O günlerde bir parti de Lamia hanım kurdu. Şu an, kurduğu partinin adını anımsamıyorum. Zaten kısa bir sürede de kendini feshetti ama kurdu. Çok içten, temiz yürekli bir kişi olduğunu söylemiştim. O özelliği bu partileşme sürecinde de gülümseterek ilgimi çekti.

Cumhuriyet gazetesi, biraz da kendi muhalif kimliği nedeniyle kurulan her partiye her gün bir sayfa ayırarak, kendilerini tanıtmalarını sağlıyordu. Bir süre sonra sıra Lamia hanıma geldi. Ve ondan hiç unutamayacağım, son derece içten açıklama, o unutulmaz ‘itiraf’ geldi.
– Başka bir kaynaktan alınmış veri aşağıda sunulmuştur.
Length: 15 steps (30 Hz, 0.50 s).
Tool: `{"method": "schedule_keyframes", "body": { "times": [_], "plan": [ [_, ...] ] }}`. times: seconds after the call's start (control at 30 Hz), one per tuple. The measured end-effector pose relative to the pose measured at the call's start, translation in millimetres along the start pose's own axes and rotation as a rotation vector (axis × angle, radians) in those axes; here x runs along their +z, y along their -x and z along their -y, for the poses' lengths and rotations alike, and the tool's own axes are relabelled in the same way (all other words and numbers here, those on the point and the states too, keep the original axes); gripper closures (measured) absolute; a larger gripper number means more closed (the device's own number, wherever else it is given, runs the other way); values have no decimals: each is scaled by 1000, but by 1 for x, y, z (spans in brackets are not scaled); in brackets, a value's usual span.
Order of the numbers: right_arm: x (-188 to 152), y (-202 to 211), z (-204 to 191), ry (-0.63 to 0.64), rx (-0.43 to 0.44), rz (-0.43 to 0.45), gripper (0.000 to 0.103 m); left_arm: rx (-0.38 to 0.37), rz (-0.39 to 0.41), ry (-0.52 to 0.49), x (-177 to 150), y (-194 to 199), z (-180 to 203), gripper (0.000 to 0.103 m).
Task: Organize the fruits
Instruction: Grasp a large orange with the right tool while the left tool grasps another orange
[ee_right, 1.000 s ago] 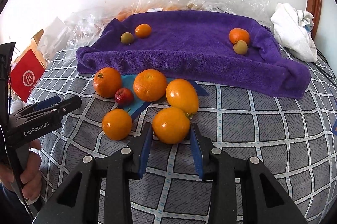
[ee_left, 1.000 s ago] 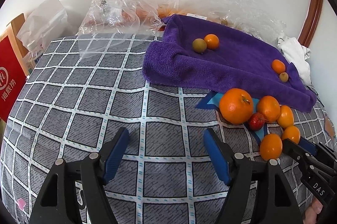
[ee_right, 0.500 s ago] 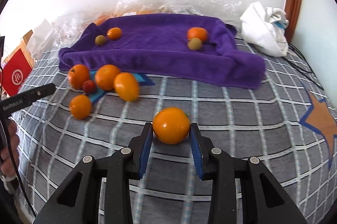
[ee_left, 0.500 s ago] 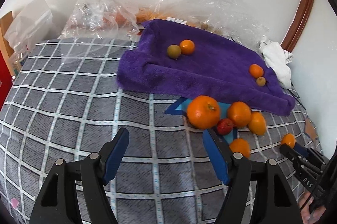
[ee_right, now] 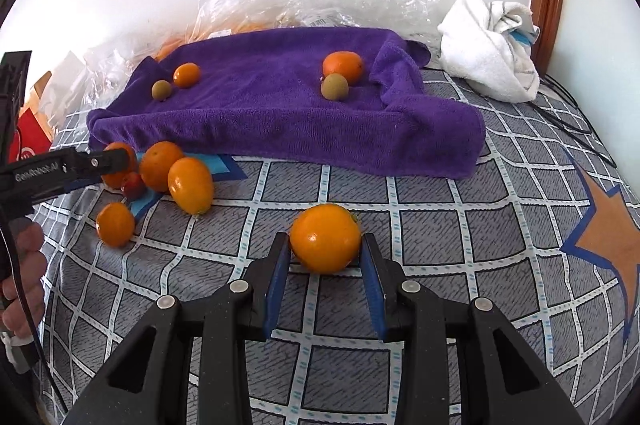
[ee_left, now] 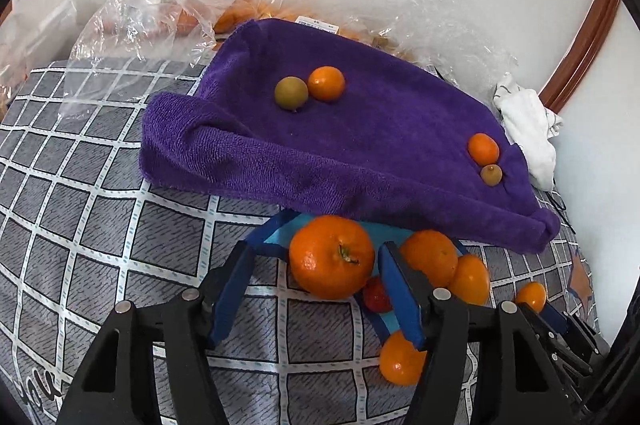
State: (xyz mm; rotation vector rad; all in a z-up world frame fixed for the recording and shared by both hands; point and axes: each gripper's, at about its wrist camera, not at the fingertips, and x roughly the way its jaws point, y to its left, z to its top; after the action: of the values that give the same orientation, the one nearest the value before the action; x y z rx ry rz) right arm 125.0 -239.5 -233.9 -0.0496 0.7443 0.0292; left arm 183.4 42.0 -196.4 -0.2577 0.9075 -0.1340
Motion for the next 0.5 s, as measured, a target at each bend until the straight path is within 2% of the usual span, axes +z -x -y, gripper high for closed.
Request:
{"method": "schedule_keyframes", "body": {
  "times": [0.13,0.33,0.5],
  "plan": [
    [0,-1,0,-1,0,-5,68,-30,-1,1,2,-2,1,62],
    [-1,-1,4,-9,23,-6,68,-15,-5,14,4,19,-12,62],
    [0,0,4,-16,28,-3,64,135,-7,-51,-6,36,-25,62]
  ]
}}
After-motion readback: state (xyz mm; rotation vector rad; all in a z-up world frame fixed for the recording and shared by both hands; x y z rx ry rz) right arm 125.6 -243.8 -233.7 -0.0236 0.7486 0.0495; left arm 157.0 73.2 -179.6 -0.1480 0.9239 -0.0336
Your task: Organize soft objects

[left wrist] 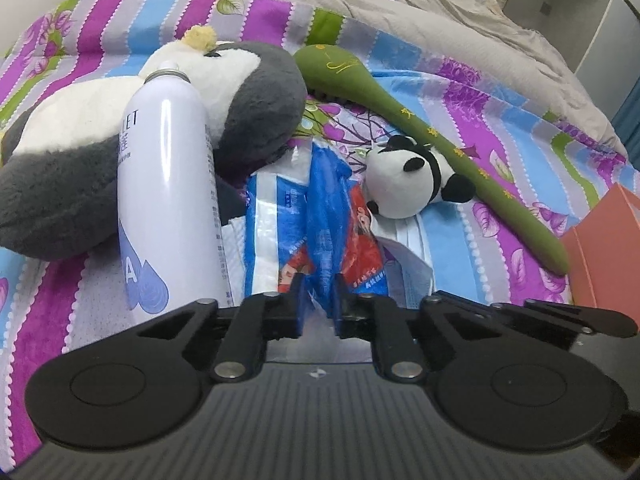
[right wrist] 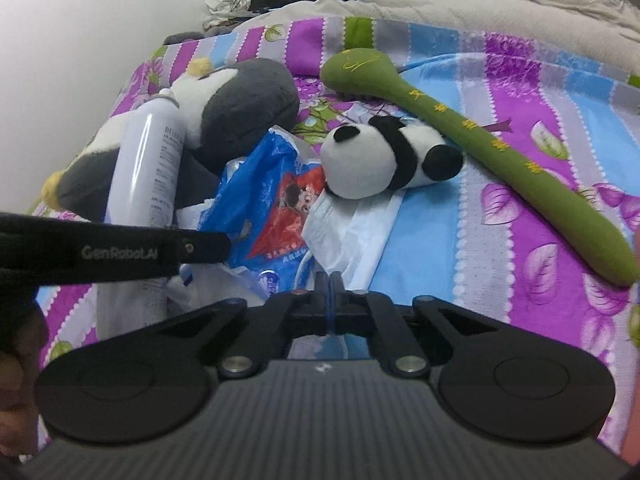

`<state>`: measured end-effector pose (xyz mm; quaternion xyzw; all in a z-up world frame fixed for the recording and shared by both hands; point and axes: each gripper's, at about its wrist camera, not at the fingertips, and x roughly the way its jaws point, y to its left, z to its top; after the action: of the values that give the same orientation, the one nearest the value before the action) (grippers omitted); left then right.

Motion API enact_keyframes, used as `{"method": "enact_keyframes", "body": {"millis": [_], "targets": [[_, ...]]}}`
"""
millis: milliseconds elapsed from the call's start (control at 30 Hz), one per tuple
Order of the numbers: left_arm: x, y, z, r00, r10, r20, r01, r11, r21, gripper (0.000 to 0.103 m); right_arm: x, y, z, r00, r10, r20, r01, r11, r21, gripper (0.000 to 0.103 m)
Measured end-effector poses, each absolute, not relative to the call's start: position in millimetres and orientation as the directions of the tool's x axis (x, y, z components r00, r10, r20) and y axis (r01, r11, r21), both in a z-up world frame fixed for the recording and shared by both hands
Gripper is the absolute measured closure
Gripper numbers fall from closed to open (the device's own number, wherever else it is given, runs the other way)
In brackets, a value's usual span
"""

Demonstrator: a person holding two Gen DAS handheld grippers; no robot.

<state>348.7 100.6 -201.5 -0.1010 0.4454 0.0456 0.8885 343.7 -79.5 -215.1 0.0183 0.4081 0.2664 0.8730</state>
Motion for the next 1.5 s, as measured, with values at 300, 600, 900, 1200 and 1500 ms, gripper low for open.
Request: {"method": "enact_keyframes", "body": {"millis": [300, 600, 900, 1200, 1500], "targets": [[330.4, 92.1, -183.5, 0.613, -0.028, -0.789, -0.174, 0.970, -0.169, 0.093, 322.9, -106.3, -190.8, 0.564, 0.456, -0.688, -0.415, 0.877, 0.241, 0.100], [294.5, 70.7, -161.3, 0.627, -0.069, -0.776, -0.141, 0.970, -0.200, 0.094, 283.2, -131.6, -172.5, 0.586, 0.428, -0.688, -0.399, 0.891, 0.215, 0.100], [251.3, 49.7, -147.4, 0.625, -0.108, -0.773, -0.098, 0.972, -0.215, 0.094, 240.1, -151.1, -158.4, 0.608, 0.401, -0.685, -0.387, 0.903, 0.186, 0.100], [208.3, 36.2, -144.7, 0.617, -0.121, -0.777, -0.081, 0.973, -0.215, 0.094, 197.6, -166.3, -151.4, 0.613, 0.383, -0.691, -0.388, 0.908, 0.159, 0.100], [173.3, 40.9, -156.9, 0.594, -0.103, -0.798, -0.119, 0.970, -0.213, 0.094, 167.1, -177.0, -166.5, 0.582, 0.361, -0.728, -0.375, 0.914, 0.154, 0.100]]}}
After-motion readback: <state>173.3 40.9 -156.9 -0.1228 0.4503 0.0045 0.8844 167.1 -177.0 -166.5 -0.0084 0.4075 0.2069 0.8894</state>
Hani bu tür partilere ‘tabela partisi’ deriz ya..bu türden.

Soruyor muhabir ‘herhangi bir sorununuz var mı? Örgütlenme güçlüğü yaşıyor musunuz? Halk size ilgi gösteriyor mu?’’ diye. Hayır diye yanıtlıyor Lamia Yaşınkılıç: ‘’Halk büyük ilgi gösterdi. Çok sayıda üyemiz var. Hatta, seçime girebilecek kadar çok sayıda il,ilçe ve beldede örgütlenmemiz de var. Ancak yine de önemli sorunumuz var. Sanırım partiyi kapatmak zorunda kalacağız.’’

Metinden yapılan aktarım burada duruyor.